Similarly, Cuba surfaced during the campaign because of the crucial Cuban American vote and was “treated like an internal question,” said Carlos, the Brazilian commentator. He warned that the United States risks losing economic and political ground to Japan and European nations that are investing heavily throughout the hemisphere.

Other voices are more pragmatic and less pessimistic.

“The United States has never had so much responsibility in the world as it does now,” said Carlos Escude, a professor at Torcuato Di Tella University in Buenos Aires who specializes in U.S.-Latin American relations. “So the U.S. is going to be interested in this region for very specific issues. For better or for worse, world history is not being shaped here. It is being shaped in Russia, Japan and other places.”
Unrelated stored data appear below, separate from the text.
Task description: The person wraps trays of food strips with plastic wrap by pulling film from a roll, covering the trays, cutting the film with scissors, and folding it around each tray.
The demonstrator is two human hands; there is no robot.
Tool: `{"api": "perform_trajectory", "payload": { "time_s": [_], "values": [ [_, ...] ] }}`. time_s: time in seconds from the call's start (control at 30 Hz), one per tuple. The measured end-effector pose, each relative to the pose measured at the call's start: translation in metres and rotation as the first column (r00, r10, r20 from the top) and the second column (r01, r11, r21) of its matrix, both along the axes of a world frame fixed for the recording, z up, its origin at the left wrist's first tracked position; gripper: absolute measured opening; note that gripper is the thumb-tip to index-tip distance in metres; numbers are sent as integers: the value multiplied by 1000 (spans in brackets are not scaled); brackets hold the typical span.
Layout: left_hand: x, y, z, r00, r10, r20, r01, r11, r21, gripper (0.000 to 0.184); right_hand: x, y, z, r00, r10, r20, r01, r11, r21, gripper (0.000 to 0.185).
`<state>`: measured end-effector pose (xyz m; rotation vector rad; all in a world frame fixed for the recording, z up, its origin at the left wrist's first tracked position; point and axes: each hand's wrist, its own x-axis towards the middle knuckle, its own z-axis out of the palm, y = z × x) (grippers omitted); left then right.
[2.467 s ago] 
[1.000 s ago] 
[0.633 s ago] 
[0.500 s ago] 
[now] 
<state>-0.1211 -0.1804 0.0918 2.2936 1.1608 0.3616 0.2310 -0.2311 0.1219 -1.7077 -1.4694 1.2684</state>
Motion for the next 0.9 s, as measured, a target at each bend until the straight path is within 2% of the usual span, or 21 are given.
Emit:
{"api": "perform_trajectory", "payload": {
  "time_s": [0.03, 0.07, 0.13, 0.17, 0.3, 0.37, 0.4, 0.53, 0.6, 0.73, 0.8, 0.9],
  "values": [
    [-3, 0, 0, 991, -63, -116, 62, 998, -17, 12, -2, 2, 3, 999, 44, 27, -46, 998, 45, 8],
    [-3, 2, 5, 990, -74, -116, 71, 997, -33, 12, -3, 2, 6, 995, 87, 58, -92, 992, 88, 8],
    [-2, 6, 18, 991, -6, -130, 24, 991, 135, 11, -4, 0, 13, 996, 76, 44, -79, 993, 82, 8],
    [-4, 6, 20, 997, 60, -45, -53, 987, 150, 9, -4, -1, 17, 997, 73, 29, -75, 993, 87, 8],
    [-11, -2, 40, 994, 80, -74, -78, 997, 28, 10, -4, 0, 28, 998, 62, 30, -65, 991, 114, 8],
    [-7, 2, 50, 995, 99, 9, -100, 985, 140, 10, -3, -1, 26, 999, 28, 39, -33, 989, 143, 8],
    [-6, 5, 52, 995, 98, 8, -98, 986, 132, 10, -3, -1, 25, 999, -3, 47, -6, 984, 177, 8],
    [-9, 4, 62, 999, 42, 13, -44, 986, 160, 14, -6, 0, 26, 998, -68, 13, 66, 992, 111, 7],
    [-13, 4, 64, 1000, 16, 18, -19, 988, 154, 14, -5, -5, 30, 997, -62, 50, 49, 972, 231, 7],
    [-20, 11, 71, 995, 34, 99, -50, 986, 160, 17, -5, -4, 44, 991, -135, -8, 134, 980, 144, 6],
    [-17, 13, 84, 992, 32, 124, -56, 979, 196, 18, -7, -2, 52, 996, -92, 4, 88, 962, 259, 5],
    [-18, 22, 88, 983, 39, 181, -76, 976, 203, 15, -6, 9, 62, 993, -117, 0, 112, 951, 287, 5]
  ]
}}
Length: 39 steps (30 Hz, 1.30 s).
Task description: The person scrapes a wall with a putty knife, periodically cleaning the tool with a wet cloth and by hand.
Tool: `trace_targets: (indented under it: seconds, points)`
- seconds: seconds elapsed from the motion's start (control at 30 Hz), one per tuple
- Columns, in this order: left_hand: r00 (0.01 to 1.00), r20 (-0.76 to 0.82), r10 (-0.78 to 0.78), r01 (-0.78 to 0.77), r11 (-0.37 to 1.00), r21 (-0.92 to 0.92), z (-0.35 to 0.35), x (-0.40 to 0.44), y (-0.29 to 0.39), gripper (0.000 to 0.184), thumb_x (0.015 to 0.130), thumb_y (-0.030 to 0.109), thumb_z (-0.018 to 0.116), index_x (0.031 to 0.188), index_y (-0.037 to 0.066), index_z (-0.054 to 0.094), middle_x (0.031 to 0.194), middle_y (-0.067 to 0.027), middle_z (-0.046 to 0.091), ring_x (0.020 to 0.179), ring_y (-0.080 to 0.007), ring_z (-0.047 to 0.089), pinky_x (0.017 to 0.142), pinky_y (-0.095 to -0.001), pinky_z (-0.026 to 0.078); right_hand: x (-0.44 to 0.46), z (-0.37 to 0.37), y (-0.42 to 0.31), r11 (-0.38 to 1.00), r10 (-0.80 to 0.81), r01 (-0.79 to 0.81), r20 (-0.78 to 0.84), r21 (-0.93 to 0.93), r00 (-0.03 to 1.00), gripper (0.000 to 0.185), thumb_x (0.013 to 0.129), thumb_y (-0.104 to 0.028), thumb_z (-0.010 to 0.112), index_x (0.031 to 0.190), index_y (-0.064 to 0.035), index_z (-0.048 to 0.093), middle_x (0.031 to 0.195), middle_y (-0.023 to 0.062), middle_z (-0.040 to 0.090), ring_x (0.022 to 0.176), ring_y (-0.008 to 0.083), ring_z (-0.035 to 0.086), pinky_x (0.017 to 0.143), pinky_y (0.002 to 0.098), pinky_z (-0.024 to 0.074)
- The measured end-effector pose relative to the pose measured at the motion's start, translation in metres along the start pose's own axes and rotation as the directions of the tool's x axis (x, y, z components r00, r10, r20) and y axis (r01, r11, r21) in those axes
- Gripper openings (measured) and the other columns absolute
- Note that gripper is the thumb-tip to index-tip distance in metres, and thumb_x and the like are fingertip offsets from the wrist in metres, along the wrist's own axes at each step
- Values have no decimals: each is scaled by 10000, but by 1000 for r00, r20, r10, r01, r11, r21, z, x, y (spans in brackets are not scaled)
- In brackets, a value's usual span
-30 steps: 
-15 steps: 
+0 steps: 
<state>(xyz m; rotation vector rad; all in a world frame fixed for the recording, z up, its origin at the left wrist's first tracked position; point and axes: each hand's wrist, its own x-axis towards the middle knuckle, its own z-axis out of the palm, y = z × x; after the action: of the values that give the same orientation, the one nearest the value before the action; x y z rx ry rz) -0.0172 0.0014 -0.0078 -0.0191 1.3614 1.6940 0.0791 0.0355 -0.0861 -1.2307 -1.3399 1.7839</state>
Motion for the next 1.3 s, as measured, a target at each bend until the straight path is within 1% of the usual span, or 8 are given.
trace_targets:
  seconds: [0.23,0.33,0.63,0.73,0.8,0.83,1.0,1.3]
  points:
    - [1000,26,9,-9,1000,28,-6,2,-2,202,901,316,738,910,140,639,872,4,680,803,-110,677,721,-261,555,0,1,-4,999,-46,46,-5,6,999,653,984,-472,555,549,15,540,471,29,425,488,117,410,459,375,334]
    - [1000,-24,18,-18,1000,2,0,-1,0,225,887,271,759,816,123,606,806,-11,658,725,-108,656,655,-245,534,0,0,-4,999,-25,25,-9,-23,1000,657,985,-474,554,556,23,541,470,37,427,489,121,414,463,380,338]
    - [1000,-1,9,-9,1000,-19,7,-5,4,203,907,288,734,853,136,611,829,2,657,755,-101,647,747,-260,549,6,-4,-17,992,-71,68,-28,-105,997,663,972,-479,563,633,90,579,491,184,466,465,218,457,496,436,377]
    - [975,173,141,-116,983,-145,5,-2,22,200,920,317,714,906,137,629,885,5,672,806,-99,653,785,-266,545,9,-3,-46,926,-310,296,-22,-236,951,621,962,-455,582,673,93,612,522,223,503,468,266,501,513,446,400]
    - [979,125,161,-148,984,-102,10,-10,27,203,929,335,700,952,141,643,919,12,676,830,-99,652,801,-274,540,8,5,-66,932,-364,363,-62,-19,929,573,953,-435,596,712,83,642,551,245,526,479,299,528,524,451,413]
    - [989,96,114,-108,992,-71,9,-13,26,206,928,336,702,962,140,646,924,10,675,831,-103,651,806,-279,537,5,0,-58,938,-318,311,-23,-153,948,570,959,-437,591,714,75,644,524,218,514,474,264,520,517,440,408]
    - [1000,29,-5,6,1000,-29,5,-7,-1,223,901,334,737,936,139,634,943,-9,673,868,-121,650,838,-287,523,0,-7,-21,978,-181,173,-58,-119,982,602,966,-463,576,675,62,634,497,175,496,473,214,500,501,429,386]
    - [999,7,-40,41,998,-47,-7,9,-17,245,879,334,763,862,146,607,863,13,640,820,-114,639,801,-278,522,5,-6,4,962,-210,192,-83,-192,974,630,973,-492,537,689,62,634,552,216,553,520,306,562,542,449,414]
Nonetheless, Escude said, the Clinton administration took a decisive step in response to the Mexican peso crisis of 1994, which sent shock waves all the way to Tierra del Fuego. Clinton’s approval of a multibillion-dollar bailout package for Mexico--in the face of stiff opposition in the U.S. Congress--was a landmark in U.S.-Latin American relations, according to Escude.

“It was tremendously positive, in terms of regional integration, that the U.S. had to make such a big commitment in Mexico,” Escude said. “The U.S. has become so involved that it would be difficult to retreat now.”

In Mexico and the rest of Latin America, trade tops U.S. priorities for Clinton’s second term. At an unprecedented summit in Miami in 1994, the hemisphere’s leaders agreed to establish a Free Trade Area of the Americas by 2005. That summit “shaped the agenda” for the region, McLarty said.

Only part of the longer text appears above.